---------- Material for the task ----------

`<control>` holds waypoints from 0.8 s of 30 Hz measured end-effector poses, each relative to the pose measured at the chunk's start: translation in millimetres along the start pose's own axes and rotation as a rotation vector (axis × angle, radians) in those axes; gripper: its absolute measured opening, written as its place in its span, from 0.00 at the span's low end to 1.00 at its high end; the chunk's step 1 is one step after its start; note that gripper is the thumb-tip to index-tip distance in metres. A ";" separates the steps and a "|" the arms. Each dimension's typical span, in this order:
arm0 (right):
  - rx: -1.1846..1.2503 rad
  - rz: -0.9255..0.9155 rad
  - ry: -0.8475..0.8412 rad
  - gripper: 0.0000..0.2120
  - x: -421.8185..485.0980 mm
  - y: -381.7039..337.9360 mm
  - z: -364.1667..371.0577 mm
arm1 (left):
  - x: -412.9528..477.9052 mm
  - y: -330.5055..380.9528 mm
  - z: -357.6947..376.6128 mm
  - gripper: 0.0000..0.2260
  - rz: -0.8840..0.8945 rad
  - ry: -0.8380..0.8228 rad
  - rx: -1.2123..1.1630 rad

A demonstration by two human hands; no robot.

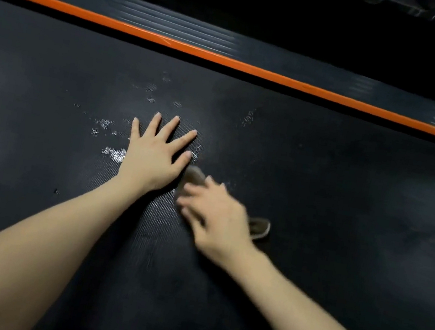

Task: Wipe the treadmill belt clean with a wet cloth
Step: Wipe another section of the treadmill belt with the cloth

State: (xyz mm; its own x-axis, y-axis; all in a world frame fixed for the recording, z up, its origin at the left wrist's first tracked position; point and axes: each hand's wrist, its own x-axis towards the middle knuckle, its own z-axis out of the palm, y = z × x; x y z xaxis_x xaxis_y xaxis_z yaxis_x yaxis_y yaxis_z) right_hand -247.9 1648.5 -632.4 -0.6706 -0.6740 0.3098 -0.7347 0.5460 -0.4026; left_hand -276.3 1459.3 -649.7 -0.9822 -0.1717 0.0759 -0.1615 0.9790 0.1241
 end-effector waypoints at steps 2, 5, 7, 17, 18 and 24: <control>0.011 -0.079 -0.089 0.12 -36.0 -7.1 -13.8 | -0.5 -0.9 0.3 0.25 0.006 0.003 -0.003; -0.110 0.071 -0.060 0.12 -85.5 41.0 -50.6 | -3.3 -1.7 -4.2 0.24 0.007 0.006 -0.046; -0.174 0.294 0.017 0.13 -113.2 71.6 -80.9 | -12.0 0.0 -11.4 0.27 0.000 0.037 -0.087; 0.056 0.036 -0.172 0.17 -92.4 -73.6 -10.0 | -109.3 -10.3 -24.5 0.29 0.113 -0.012 -0.011; 0.080 0.003 -0.229 0.19 -101.2 -65.6 -18.9 | -114.8 -16.8 -24.0 0.29 0.109 -0.024 0.011; 0.010 0.180 -0.350 0.15 -198.0 25.0 -116.9 | -134.5 -34.6 -14.8 0.29 0.102 -0.057 0.016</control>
State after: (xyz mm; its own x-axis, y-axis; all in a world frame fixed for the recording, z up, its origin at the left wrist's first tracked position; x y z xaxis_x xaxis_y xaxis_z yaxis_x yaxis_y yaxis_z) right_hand -145.5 1853.7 -603.1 -0.7120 -0.6977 -0.0784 -0.6061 0.6672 -0.4330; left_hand -137.2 1446.9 -649.6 -0.9975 -0.0645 0.0304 -0.0611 0.9929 0.1025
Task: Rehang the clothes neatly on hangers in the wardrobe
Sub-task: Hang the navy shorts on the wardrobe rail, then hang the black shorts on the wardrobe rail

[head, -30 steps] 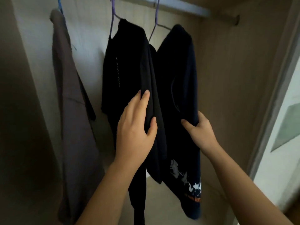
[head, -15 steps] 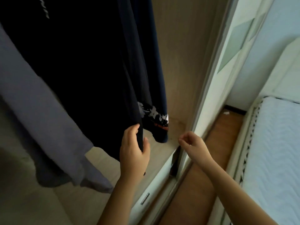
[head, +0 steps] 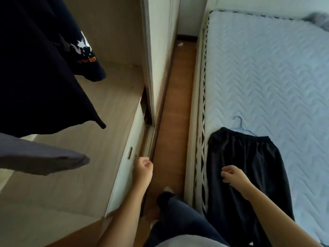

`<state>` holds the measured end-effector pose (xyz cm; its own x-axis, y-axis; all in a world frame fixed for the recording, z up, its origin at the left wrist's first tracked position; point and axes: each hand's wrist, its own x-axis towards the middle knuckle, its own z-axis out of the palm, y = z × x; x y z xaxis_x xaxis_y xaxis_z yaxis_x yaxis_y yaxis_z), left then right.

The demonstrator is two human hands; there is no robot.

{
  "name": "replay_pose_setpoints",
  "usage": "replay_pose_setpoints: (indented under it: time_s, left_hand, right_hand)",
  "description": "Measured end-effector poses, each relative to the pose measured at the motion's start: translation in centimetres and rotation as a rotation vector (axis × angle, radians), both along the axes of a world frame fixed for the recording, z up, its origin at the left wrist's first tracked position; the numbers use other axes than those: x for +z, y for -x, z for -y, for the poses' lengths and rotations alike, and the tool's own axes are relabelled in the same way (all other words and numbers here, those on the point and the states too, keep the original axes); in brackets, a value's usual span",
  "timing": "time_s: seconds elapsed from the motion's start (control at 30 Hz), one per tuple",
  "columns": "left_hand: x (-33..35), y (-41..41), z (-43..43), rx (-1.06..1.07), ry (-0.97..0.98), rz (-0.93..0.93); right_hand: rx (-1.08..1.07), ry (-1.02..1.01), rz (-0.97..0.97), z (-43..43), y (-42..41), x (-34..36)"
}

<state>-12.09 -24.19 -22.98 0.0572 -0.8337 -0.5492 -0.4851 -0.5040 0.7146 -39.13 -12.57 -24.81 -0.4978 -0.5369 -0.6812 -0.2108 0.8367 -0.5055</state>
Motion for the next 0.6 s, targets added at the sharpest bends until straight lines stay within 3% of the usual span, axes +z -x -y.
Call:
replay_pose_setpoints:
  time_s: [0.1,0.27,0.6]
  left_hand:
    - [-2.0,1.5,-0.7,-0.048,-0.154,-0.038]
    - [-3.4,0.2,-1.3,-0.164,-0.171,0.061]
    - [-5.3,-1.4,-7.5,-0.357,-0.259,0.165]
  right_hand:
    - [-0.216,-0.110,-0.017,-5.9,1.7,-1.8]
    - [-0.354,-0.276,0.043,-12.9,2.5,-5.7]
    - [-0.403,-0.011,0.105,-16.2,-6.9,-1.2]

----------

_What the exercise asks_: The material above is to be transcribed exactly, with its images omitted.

_Task output_:
`<control>` holds waypoints from 0.8 s of 30 Hz measured end-effector poses, each relative to the pose measured at the chunk's start: translation in millimetres along the start pose's own axes and rotation as a rotation vector (axis × angle, radians) in those axes; gripper: its absolute measured opening, written as its place in its span, from 0.00 at the span's low end to 1.00 at its high end; the chunk's step 1 is one step after its start; note that gripper is the thumb-tip to index-tip distance in metres. A ";" separates the steps and a "|" the arms. Each dimension's typical span, in this order:
arm0 (right):
  - rx: -1.1846..1.2503 rad
  - rz: -0.9255..0.9155 rad
  - ry: -0.8475..0.8412 rad
  - gripper: 0.0000..0.2120
  - x: -421.8185..485.0980 mm
  - y: -381.7039..337.9360 mm
  - z: -364.1667..371.0577 mm
arm1 (left):
  - x: -412.9528..477.9052 mm
  - y: -330.5055..380.9528 mm
  - z: -357.6947..376.6128 mm
  - gripper: 0.0000..0.2260
  - rz: -0.8840..0.8945 rad
  - ry: -0.8380..0.8228 rad
  - rx: -1.2123..1.1630 rad

A demonstration by two human hands; no robot.


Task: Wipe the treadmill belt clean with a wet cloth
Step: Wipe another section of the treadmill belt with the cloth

State: (xyz mm; its own x-axis, y-axis; all in a world frame fixed for the recording, z up, its origin at the left wrist's first tracked position; point and axes: each hand's wrist, its own x-axis towards the middle knuckle, its own z-axis out of the palm, y = z × x; x y z xaxis_x xaxis_y xaxis_z yaxis_x yaxis_y yaxis_z) right_hand -247.9 1648.5 -632.4 -0.6706 -0.6740 0.3098 -0.7347 0.5460 -0.4026; left_hand -276.3 1459.3 -649.7 -0.9822 -0.1717 0.0759 -0.1615 0.9790 0.1241
 end-effector waypoints at steps 2, 5, 7, 17, 18 and 24: <control>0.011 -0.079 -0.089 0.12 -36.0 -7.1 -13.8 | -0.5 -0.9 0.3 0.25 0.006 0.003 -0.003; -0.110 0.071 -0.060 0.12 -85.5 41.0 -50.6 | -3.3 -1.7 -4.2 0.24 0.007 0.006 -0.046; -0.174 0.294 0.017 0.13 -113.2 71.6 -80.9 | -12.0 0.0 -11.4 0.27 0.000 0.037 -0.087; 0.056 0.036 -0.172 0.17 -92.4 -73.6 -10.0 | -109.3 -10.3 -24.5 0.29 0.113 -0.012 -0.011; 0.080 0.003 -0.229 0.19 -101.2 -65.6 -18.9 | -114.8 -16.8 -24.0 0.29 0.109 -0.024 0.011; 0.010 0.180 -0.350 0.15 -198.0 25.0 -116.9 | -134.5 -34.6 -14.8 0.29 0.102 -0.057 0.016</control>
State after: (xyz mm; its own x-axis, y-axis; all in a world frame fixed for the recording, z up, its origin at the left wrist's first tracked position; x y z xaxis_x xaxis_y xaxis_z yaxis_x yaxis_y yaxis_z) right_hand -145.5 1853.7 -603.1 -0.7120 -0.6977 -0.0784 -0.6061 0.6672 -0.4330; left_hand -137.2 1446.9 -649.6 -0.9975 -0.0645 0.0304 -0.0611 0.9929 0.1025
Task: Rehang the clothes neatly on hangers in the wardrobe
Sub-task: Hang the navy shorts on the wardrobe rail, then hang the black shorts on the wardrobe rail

[head, -30 steps] 
[head, -15 steps] 
[head, +0 steps] 

`<state>` holds the measured end-effector pose (xyz cm; its own x-axis, y-axis; all in a world frame fixed for the recording, z up, its origin at the left wrist's first tracked position; point and axes: each hand's wrist, its own x-axis towards the middle knuckle, its own z-axis out of the palm, y = z × x; x y z xaxis_x xaxis_y xaxis_z yaxis_x yaxis_y yaxis_z), left then right.

The demonstrator is two human hands; there is no robot.

{
  "name": "replay_pose_setpoints",
  "usage": "replay_pose_setpoints: (indented under it: time_s, left_hand, right_hand)",
  "description": "Measured end-effector poses, each relative to the pose measured at the motion's start: translation in centimetres and rotation as a rotation vector (axis × angle, radians), both along the axes of a world frame fixed for the recording, z up, its origin at the left wrist's first tracked position; the numbers use other axes than those: x for +z, y for -x, z for -y, for the poses' lengths and rotations alike, and the tool's own axes are relabelled in the same way (all other words and numbers here, those on the point and the states too, keep the original axes); in brackets, a value's usual span",
  "timing": "time_s: seconds elapsed from the motion's start (control at 30 Hz), one per tuple",
  "columns": "left_hand: x (-33..35), y (-41..41), z (-43..43), rx (-1.06..1.07), ry (-0.97..0.98), rz (-0.93..0.93); right_hand: rx (-1.08..1.07), ry (-1.02..1.01), rz (-0.97..0.97), z (-43..43), y (-42..41), x (-34..36)"
}

<state>-12.09 -24.19 -22.98 0.0572 -0.8337 -0.5492 -0.4851 -0.5040 0.7146 -39.13 -12.57 -24.81 -0.4978 -0.5369 -0.6812 -0.2108 0.8367 -0.5055</state>
Motion for the next 0.6 s, targets added at the sharpest bends until straight lines stay within 3% of the usual span, axes +z -x -y.
Call:
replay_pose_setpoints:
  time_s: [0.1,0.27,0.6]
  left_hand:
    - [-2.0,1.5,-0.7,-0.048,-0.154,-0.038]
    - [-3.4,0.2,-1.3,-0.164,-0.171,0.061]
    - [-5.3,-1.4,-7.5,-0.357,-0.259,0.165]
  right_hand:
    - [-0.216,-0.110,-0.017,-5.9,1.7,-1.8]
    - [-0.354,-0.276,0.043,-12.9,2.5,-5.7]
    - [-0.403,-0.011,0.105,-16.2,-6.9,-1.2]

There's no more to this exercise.